Muito mais do que um luxo para eruditos. O latim é a matriz da nossa identidade, essencial para o conhecimento daquilo que somos, do que é a nossa cultura, do sentido dos nossos costumes, para a apreensão das nossas origens. O estudo da língua latina é essencial para a compreensão da língua portuguesa, desenvolve as capacidades de análise e de raciocínio e enriquece o vocabulário. No mundo do direito, a língua torna-se um singular veículo do diálogo institucional e o estudo do latim jurídico é uma ferramenta rica para o profissional exercitar raciocínio e argumentação no seu labor diário. Redescobrir o latim como instrumento preciso para os que lidam com o Direito é um dos propósitos do livro “O Latim e o Direito”, de autoria de José Moaceny Félix Rodrigues Filho, que além de professor da Escola Superior de Advocacia, é Procurador Federal, Conselheiro Estadual da OAB/CE, Especialista em Direito Constitucional e em Ciência Política e Membro Fundador da Academia Brasileira de Cultura Jurídica. A obra será lançada no dia 21 de agosto, à partir das 19h, na Câmara Municipal de Fortaleza. Conversamos rapidamente com o autor sobre a produção da sua obra. 
 
ESA/CE: O senhor poder falar um pouco sobre a produção da sua obra. O que os leitores podem esperar dela? 
 
José Moaceny Félix Rodrigues Filho: O livro é resultado de um desejo antigo, que surgiu desde que estudei latim no Seminário da Prainha. Da vontade de aproximar esses ensinamentos do mundo jurídico. E quando a gente estuda Direito, percebe-se que o latim faz parte e permeia boa parte das disciplinas jurídicas, notadamente aquelas que têm raiz no Direito Romano (Direito Civil, Direito Penal, o próprio Direito Administrativo – embora tenha se consolidado na França, suas noções contratuais estão bem presentes na tradição romana). De tal sorte, que essa aproximação e essa redescoberta do latim e do direito se fazem necessárias e são apresentadas nesse livro, que é propedêutico, pensado para iniciantes, para produzir o despertar da curiosidade do leitor. Para que ele busque beber ainda mais dessa fonte histórica, nesse manancial rico e que merece ser ainda mais explorado, que é a língua latina. 
 
ESA/CE: O Latim, apesar de ser base para a língua portuguesa, parece uma língua distante de nós.  Não nos damos conta, no nosso cotidiano, do quanto ele está presente. O que despertou esse interesse?
 
José Moaceny Félix Rodrigues Filho: Sempre gostei de buscar, de saber, de descobrir a origem das palavras, de estudar a chamada etimologia. E no português, evidentemente, por ser uma língua neolatina, o latim está bem presente, inclusive em nossa fala cotidiana. A ciência ainda hoje classifica em latim o reino animal, o vegetal e a botânica, por exemplo. Como é o nome do mosquito da dengue? Um nome que todos nós estamos pronunciando e é um nome em latim: Aedes Aegypti. O Latim está muito presente e às vezes não damos conta. A palavra ônibus significa “de todos”, ou “para todos”. A maior parte da nossa população anda em um transporte que tem o nome eminentemente latino e não nos damos conta disso. 
 
ESA/CE: Muitos consideram que o uso da linguagem formal ou excessivamente jurídica, pode distanciar a Lei do cidadão comum.
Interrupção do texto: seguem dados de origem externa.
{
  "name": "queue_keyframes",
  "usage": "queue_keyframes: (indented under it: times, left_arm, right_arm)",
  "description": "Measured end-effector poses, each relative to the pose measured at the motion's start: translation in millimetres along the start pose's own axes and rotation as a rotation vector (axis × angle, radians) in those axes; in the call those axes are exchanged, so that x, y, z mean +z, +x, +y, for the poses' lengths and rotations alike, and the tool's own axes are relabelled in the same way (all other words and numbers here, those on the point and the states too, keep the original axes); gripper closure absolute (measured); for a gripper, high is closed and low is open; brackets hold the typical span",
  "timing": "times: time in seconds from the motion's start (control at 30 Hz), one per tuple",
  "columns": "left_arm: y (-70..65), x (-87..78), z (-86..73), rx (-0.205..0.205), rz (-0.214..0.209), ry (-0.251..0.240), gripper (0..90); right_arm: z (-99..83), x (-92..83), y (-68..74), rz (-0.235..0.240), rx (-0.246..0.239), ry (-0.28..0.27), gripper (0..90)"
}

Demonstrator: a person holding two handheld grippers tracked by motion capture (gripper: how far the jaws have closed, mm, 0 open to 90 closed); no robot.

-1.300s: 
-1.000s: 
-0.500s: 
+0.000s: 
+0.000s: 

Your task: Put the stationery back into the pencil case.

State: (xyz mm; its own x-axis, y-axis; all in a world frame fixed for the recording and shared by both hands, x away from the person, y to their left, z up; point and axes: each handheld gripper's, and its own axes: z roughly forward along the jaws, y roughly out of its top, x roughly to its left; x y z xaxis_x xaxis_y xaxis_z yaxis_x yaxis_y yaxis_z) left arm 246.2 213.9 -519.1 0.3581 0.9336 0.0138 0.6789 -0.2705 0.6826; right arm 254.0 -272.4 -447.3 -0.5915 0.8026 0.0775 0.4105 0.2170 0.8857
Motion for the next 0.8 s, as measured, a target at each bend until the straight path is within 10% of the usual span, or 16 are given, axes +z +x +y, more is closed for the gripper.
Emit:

Como o senhor avalia isso?
 
José Moaceny Félix Rodrigues Filho:
A perspectiva é o estudo histórico e cultural e a compreensão do presente a partir do passado. A ideia não é defendermos que o latim retorne a ser uma língua oficial, ou que os textos sejam escritos em latim. Isso faz parte dessa epistemologia, desse estudo que se faz das fontes do direito. A gente percebe que uma tradição não se esvai tão facilmente, ao contrario, ela está presente, ela passa de geração para geração. Compreendemos muito melhor a nossa história, os nossos arcabouços jurídicos, quando a gente mergulha nessas fontes, nesses mananciais. Sabemos que a sociedade moderna traz novidades linguísticas, nós acompanhamos, devemos acompanhar e isso é bem-vindo. Somos constantemente feitos de coisas novas e coisas antigas. Se apagarmos o que é velho em cada um de nós, a gente se perde, perde nossa orientação. Se ficarmos somente com o que é velho e não acolhermos as novidades, ficamos para trás. Então é esse composto, essa singularidade junto com essa ambivalência que faz o ser humano mover-se dialeticamente para frente, sempre aprendendo, mas tendo consciência de onde veio.